Wenn man versucht mit den Angehörigen zu sprechen, die den Mann oder den Sohn verloren haben und damit den, der für das gesamte Haushaltseinkommen zuständig war, ist das ein sehr emotionaler Moment. Viele der Betroffenen brechen in Tränen aus, weil sie großes persönliche Leid erlebt haben, den Verlust verschmerzen müssen, aber auch, weil sie bis heute ihre Einkommensgrundlage verloren haben. In der pakistanischen Gesellschaft ist es für Frauen kaum möglich, außerhalb der Heimarbeit tätig zu sein. Deswegen war für mich am bewegendsten zu sehen, dass die Betroffenen bis heute auf ihr Recht warten.
Caren Lay kam am vergangenen Wochenende von einer Reise nach Pakistan wieder. Dort sprach sie mit Gewerkschaftern und mit Hinterbliebenen des verheerenden Brandes in einer Textilfabrik in Karachi. Im September 2011 starben in dem Gebäude des Unternehmens Ali Enterprise rund 260 Menschen. Über ihre Eindrücke sprach die 42-jährige Bundestagsabgeordnete und Vizevorsitzende der Linkspartei mit nd-Redakteur Jörg Meyer.
Kik gibt stets an, schon gezahlt zu haben ...
Das war die erste vereinbarte Tranche. Die anderen Teile der Vereinbarungen stehen bis heute aus. Die NGOs werfen Kik vor, die Verhandlungen wiederholt abgebrochen zu haben. KiK argumentiert, dass die bisherigen Auszahlungen nicht transparent genug erfolgt seien, aber laut den NGOs wurde alles dokumentiert. Letztlich geht es doch darum, dass weitere Entschädigungen gezahlt werden. Es geht um die Zahlung von drei Jahresgehältern, von denen die betroffenen Familien ein gesichertes Einkommen hätten. Insgesamt für Kik sicherlich eine verkraftbare Summe.
Wie groß ist die Unterstützung, die die Betroffenen heute beispielsweise von den Gewerkschaften erfahren?
Man rechnet damit, dass nur ein Prozent der Arbeiter gewerkschaftlich organisiert ist. In der Landwirtschaft ist bis auf eine Provinz gewerkschaftliche Organisation komplett verboten. Und ein weiteres Problem ist, dass der größte Teil der Wirtschaftsleistung im informellen Sektor erbracht wird. Dort gibt es keine Organisierung, keine Rechte, keinen Mindestlohn und keine staatlichen Kontrollen.
Hat sich da nichts geändert? Ich dachte, die Gewerkschaften hätten es nach den Fabrikunglücken vor zwei Jahren ein bisschen leichter. Beispielsweise in Bangladesch ist nach dem Einsturz von Rana Plaza mit über 1000 Toten ein Brandschutzabkommen unterzeichnet worden.

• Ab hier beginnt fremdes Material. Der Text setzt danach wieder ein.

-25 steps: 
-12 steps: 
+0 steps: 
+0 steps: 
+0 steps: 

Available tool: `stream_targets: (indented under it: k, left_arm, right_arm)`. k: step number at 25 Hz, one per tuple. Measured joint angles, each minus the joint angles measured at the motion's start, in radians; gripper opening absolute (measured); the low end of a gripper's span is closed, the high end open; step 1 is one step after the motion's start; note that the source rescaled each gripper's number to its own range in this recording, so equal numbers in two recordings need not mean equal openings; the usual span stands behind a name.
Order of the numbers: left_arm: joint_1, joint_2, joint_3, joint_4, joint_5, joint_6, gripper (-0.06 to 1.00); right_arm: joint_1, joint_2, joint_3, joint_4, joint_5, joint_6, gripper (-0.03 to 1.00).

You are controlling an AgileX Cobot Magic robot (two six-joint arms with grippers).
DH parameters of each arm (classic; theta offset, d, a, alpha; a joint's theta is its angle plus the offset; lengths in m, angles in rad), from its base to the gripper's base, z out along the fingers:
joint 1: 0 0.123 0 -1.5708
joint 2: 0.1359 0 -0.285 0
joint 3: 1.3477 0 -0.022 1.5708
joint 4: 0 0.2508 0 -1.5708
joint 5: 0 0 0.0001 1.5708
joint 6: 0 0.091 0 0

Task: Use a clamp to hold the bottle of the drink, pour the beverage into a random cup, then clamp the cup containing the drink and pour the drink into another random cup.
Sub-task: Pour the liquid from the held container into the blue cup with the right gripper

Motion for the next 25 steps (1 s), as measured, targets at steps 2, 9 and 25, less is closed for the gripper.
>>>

Ich habe auf der Reise die große Unzufriedenheit der Betroffenen mitbekommen. Auch bei Rana Plaza wird den beteiligten Firmen vorgeworfen, dass sie keine Entschädigungszahlungen leisten. Ich glaube die Unglücke haben viele europäische Unternehmen aufgerüttelt, aber leider vorwiegend, weil sie um ihr Image fürchten. Zwar achten sie mittlerweile zunehmend auf die Einhaltung von Standards. Das Problem ist die Abwesenheit staatlicher Kontrollen Die Fabrik von Ali Enterprises beispielsweise war zertifiziert - aber von einem Unternehmen, das für seine Gefälligkeitsgutachten bekannt ist.
Was wären denn weitere notwendige Verbesserungen?
Kontrollierbar sind eigentlich nur die wenigen Firmen im formellen Sektor. Da gibt es auch Fortschritte, beim Brand- und Arbeitsschutz. Aber das Problem ist die Lieferkette, sind die Subunternehmen und auch die Arbeit, die vor allen Dingen von Frauen im informellen Sektor verrichtet wird und die überhaupt nicht kontrollierbar ist. Darauf müsste man achten. Von daher ist es gut, dass in Pakistan jetzt erstmals eine Gewerkschaft für die Frauen im informellen Sektor gegründet wurde. Es ist aber auch ein Problem, dass wir in Deutschland kein Unternehmensstrafrecht haben. Das muss geändert werden, damit deutsche Firmen, die im Ausland produzieren lassen, auch haftbar gemacht werden können - für die Arbeitsbedingungen, für die sie vor Ort mit verantwortlich sind und von denen sie im wahrsten Sinne des Wortes profitieren.